Questa proposta è davvero impressionante, se la si paragona alla proposta del ministro Carlo Nordio di limitare al massimo le intercettazioni dell’autorità giudiziaria per evitare che i liberi cittadini siano sottoposti a una limitazione della loro privacy che, invece, come si nota viene pienamente ammessa se le intercettazioni sono fatte dai servizi segreti. Si spera che le commissioni competenti del Parlamento non facciano passare questa distruzione dei fondamentali principi democratici, ma rende pessimisti l’accennata affermazione di Meloni, la quale intende comunque procedere all’approvazione della legge di bilancio entro i termini stabiliti.

Appare evidente la enorme contraddizione nella quale si dibatte la maggioranza parlamentare e governativa, infatti da un lato si aumentano le possibilità di violare i principi fondamentali e i diritti fondamentali sanciti in Costituzione, dall’altro diminuiscono i presidi della convivenza civile. Viaggiano infatti in questa direzione, oltre la citata disciplina delle intercettazioni, l’attuazione della flat tax, la eliminazione del reddito di cittadinanza, il condono fiscale, la determinazione della soglia minima delle pensioni che verranno innalzate a 600 euro, ma solo per il 2023 e così via dicendo.
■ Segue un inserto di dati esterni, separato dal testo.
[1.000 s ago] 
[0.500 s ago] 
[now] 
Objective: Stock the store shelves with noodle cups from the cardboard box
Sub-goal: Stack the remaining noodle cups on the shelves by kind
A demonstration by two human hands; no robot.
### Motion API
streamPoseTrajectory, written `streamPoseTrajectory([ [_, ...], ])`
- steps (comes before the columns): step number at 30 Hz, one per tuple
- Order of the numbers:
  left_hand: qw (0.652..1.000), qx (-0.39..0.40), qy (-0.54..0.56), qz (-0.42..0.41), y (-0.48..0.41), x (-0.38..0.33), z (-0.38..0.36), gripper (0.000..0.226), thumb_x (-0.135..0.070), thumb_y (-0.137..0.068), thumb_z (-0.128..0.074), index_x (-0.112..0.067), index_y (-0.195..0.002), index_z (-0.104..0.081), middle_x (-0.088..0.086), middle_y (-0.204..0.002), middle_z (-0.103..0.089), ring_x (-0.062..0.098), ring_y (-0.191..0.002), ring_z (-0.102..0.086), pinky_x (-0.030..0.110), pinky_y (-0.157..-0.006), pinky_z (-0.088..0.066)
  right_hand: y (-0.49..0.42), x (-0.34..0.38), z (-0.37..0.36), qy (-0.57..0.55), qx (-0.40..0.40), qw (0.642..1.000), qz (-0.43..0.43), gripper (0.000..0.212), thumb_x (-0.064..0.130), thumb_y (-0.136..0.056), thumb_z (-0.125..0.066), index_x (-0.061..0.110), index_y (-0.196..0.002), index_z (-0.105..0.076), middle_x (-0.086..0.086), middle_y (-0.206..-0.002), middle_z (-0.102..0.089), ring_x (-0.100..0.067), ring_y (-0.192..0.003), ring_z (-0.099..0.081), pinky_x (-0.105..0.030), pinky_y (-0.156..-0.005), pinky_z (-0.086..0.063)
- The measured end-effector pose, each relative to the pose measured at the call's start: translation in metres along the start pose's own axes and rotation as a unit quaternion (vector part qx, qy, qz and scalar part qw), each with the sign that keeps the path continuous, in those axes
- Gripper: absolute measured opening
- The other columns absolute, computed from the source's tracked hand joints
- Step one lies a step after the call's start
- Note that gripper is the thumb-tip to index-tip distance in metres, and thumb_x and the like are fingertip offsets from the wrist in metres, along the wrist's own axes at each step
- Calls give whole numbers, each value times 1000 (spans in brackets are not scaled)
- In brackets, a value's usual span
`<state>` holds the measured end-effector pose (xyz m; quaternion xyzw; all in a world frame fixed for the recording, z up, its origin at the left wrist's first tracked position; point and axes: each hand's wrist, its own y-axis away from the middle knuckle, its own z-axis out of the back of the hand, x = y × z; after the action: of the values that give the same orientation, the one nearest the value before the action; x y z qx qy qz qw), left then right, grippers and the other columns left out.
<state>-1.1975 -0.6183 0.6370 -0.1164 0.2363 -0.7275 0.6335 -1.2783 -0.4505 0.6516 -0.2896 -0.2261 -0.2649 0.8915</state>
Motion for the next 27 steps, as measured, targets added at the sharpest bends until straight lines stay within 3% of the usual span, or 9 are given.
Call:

Ed è da sottolineare in proposito che il governo Meloni, mentre mantiene fede assoluta al vigente sistema economico predatorio del neoliberismo, anziché tornare al sistema keynesiano che salverebbe l’economia della nostra nazione recuperando alla proprietà pubblica del popolo le fonti di produzione di ricchezza nazionale privatizzate e svendute dai governi precedenti, si contenta di porre qualche limite agli enormi effetti negativi del cennato sistema prescelto.Tra questi limiti emerge il tetto al prezzo del gas, che secondo un accordo europeo, sostenuto da Italia, Grecia e Belgio, in contrasto con la Germania (che teme una minore fornitura da parte della Russia) e dell’Olanda (che teme di perdere i sovraprofitti enormi che sta guadagnando a spese degli altri Paesi europei), si è stabilito che tale tetto sarà di 180 euro a megawattora. Un rimedio che potrebbe essere inefficace perché, come insegna la storia, tutti i calmieri agiscono sull’effetto lasciando in piedi la causa (nel nostro caso il predatorio sistema economico neoliberista).

Si prepara dunque un futuro molto buio per l’Italia, soprattutto perché questo governo ha chiaramente oscurato, sulla scia del governo Draghi, la luce che proviene dai principi e dai diritti fondamentali sanciti dalla nostra Costituzione democratica e repubblicana.